The dreadful days, closed by the most awful day the world has known—closed by the ever-memorable and tremendous Friday—came and went. On the Saturday, Paulus met Longinus, who said he had been on Mount Calvary that afternoon, and that he, Longinus, was now and ever henceforth a disciple of him who had been crucified. The Sunday came, and brought with it a prodigious rumor, which, instead of dying out, found additional believers every day. The disciples, most of whom had shown themselves as timid as they were known to be ignorant, now seemed transformed into new characters, who loudly affirmed that their Master had risen from the dead by his own power; and they were ready to face every torment and all terrors calmly in the maintenance of this fact, which they predicted would be received and acknowledged by the whole world. And, indeed, it was no longer a rumor, but a truth, attested by the only witnesses who could by possibility know anything about it, either for or against; and whose earthly interests it would have been to deny it, even while they knew it to be true—witnesses who, if they knew it to be false—and they certainly knew whether it were true or false (this much was granted, and is still granted, by all their opponents)—could have had no motive, either earthly or unearthly, for feigning that they believed it.

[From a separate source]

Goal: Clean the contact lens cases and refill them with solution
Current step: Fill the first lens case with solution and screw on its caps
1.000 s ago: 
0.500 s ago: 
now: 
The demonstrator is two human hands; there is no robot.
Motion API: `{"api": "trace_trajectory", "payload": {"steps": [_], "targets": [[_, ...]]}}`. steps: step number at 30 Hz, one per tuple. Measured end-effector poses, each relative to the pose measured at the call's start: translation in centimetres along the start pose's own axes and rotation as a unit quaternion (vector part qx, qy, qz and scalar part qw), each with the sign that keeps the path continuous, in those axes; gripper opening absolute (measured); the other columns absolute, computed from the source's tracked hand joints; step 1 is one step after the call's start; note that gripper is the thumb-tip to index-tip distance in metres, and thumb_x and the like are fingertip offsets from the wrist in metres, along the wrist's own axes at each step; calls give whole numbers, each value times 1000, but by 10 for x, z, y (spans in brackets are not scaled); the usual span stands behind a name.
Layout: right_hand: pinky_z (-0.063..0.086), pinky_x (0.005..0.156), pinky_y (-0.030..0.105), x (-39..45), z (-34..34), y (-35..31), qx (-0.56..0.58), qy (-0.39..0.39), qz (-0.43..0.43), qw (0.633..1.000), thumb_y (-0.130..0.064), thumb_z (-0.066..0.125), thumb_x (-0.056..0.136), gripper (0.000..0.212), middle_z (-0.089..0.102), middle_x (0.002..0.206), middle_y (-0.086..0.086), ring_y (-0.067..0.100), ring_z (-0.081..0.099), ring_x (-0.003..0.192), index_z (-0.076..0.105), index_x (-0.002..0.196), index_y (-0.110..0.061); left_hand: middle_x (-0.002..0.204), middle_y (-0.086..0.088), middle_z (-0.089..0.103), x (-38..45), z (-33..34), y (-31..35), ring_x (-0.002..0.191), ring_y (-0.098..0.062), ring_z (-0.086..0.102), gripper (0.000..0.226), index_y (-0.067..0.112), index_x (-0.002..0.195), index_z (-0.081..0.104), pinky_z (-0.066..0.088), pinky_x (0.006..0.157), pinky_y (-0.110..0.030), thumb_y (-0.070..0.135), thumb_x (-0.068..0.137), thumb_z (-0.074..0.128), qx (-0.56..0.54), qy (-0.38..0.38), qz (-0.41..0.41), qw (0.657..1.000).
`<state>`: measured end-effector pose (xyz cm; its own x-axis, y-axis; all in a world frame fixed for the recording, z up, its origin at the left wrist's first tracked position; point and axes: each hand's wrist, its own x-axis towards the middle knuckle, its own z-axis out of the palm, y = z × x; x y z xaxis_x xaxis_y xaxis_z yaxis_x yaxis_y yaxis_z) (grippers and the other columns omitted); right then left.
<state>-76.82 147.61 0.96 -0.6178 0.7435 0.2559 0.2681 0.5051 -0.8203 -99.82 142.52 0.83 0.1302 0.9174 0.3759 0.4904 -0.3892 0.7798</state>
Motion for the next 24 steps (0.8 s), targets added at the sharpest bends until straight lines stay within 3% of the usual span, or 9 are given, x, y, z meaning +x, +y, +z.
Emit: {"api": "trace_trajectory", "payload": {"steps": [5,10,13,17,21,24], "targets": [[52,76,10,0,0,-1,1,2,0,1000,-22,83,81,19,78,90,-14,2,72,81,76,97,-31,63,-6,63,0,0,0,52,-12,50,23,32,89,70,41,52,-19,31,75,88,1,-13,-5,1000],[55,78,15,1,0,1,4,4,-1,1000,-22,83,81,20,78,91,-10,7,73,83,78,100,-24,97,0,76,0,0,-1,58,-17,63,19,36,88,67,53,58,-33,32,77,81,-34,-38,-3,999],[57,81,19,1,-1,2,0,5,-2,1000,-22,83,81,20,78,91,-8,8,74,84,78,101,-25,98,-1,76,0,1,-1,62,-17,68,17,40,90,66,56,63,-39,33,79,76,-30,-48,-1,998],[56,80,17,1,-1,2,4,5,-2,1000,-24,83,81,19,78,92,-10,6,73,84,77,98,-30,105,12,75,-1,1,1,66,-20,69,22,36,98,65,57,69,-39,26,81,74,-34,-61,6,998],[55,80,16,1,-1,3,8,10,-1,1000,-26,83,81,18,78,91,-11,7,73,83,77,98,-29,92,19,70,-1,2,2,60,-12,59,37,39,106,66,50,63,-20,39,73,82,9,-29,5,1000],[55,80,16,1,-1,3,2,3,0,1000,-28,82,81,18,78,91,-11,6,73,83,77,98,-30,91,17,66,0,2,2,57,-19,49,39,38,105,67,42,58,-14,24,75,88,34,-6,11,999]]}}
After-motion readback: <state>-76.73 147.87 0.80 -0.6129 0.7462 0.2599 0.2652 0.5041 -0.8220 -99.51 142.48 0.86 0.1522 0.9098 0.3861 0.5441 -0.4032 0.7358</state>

So pregnant is this simple reasoning, that a man might ponder it and study it for a whole month, and yet find fresh strength and an ever-increasing weight in the considerations which it suggests; not even find a flaw if he made the one month twelve. Paulus's mind was determined, and so was his mother's. The son sought that same beautiful youth whom he had seen twice before; told him the new desire, the new belief, which had made his mother's and his own heart glad; and by him they were baptized as Christians, disciples of him that had been crucified—by that fair youth, I say, who was to be known for ever among men as "Saint John the Evangelist."

"After all, mother," said Paulus, when they were returning together to her dwelling, "it is not so very mysterious; I mean that difficulty about the lowliness of our divine Teacher's chosen place among men. Because, see you, if the builder of those glorious stars and that sublime firmament was to come at all amongst us, he would be certain to take the lowest and smallest lot, lest we should deem there was any difference as before him. We are all low and small together—the earth itself, I am told, being but a sort of Bethlehem among the stars; but, anyhow, we are but mites and emmets on a blade of grass in his sight, and had he taken a great relative place amidst us, it might countenance the lie and the delusion of our silly pride. That part of it is to me not so mysterious, although I don't wonder at the Jewish notion that their Messiah was to have been a great conquering prince—that is probably what the Antichrist will be. It would suit the blindness of vanity better."

As he spoke the words, they heard a quick footstep behind, and were overtaken by Longinus, who, saying he had just heard of their reception, greeted them with every demonstration of rapturous affection.

"Now," pursued he, walking by their side, "good for evil to Master Paulus's family. Forgive the apparent intrusion, dear general, if I mention that I happen to know the story of your youthful love, as all the world have witnessed your fidelity to an unavailing attachment. But learn from poor Longinus that Esther Maccabeus is now a disciple; and the Christian maiden can wed, under a still holier law, the brave Gentile whom the Jewess was bound to refuse."

With this he turned into an alley under the court of the Gentiles, and disappeared.